Prompt>
In the records that follow, locate every line with "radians" and extract it.

Information given>
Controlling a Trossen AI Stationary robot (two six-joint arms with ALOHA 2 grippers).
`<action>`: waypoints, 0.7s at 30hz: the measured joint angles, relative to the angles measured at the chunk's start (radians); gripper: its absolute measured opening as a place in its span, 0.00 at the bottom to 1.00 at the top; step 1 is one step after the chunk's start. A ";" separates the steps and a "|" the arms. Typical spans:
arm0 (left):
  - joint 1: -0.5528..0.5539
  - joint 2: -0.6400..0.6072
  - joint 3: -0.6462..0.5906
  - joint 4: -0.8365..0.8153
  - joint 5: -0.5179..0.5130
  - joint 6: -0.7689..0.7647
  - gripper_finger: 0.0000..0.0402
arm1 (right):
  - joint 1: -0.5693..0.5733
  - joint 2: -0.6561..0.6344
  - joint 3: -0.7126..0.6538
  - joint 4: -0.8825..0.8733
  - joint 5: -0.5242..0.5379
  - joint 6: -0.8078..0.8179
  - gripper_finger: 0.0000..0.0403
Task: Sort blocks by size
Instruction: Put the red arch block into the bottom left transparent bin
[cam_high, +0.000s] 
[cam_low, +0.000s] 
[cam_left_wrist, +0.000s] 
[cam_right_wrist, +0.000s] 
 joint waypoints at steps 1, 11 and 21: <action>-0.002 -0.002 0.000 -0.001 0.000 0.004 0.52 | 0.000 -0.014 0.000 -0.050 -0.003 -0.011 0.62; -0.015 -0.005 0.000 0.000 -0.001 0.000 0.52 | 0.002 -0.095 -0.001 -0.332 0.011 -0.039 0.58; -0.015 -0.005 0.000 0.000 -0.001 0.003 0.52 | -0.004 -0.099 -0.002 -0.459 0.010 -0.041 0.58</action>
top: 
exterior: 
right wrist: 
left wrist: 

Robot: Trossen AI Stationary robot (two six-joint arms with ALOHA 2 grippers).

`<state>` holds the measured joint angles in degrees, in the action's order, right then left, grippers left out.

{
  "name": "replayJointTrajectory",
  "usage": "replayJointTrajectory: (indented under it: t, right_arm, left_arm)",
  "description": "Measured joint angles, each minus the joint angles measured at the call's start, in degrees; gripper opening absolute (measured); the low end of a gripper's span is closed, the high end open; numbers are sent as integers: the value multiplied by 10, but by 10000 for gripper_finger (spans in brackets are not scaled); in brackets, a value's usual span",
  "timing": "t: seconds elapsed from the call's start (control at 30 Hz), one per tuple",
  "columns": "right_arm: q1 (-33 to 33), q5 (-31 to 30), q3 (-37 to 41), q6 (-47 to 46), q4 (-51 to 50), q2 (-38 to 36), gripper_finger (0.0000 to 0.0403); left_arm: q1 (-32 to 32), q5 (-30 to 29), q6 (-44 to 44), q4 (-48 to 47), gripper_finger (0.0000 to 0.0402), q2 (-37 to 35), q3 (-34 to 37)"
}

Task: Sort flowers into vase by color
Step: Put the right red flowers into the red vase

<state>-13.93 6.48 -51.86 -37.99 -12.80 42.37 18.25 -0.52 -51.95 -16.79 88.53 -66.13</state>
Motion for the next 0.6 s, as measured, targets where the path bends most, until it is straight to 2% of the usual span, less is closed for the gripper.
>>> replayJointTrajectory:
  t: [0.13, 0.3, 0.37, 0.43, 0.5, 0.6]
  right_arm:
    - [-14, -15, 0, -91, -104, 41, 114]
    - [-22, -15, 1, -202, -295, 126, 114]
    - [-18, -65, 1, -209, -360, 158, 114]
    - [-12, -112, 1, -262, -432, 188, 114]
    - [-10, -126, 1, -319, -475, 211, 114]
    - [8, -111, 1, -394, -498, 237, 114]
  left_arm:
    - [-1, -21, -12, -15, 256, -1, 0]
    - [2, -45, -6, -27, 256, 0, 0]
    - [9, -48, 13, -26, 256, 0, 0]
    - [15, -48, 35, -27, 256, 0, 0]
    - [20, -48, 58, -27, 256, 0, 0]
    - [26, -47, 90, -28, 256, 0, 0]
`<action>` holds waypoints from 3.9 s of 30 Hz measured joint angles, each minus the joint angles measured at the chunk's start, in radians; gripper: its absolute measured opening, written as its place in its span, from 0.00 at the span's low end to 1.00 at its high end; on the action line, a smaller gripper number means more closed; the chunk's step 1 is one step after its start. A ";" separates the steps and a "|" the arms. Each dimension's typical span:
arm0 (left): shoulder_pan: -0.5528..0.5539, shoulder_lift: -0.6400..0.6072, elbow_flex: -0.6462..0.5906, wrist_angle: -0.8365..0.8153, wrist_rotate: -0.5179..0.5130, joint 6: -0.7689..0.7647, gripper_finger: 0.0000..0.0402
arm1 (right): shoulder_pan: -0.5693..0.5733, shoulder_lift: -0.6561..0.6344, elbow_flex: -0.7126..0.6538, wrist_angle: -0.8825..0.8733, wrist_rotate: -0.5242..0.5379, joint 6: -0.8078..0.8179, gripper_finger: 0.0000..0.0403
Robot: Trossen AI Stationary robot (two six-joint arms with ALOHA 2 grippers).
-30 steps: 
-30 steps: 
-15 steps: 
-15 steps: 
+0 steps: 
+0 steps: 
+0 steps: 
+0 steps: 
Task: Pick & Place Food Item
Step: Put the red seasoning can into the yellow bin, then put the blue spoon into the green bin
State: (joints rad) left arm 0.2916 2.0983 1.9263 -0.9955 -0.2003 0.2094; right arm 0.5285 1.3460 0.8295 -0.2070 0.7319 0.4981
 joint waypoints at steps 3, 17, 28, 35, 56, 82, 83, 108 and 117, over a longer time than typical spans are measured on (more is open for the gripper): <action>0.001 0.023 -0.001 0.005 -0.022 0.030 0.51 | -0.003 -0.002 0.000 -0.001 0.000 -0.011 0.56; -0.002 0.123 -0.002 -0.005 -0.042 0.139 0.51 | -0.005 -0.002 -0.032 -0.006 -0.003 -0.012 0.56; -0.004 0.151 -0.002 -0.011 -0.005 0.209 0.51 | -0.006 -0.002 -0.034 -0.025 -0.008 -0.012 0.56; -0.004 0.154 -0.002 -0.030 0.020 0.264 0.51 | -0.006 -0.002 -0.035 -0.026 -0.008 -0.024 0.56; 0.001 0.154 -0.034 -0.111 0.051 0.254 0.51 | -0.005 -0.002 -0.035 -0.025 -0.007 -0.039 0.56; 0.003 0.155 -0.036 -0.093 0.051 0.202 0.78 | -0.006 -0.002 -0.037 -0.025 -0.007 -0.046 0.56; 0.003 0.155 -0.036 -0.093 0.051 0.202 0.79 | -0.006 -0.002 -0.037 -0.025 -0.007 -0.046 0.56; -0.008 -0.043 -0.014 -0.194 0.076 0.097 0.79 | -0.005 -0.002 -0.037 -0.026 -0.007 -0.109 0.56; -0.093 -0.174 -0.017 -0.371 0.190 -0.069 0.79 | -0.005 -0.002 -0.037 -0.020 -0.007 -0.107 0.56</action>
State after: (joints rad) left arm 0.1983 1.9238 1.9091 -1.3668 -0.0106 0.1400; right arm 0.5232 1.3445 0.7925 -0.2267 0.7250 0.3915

Exercise answer>
`<action>`: waypoints, 0.7s at 30hz: the measured joint angles, relative to the angles measured at the chunk's start (radians); gripper: its absolute measured opening as a place in its span, 0.00 at the bottom to 1.00 at the top; step 1 is one step after the chunk's start. A ";" separates the steps and a "|" the arms. Typical spans:
`<action>` holds waypoints from 3.9 s of 30 Hz measured joint angles, each minus the joint angles measured at the chunk's start, in radians; gripper: its absolute measured opening, written as its place in its span, from 0.00 at the span's low end to 1.00 at its high end; on the action line, a smaller gripper number means more closed; the chunk's step 1 is one step after its start. A ";" separates the steps and a "|" the arms. Each dimension's typical span:

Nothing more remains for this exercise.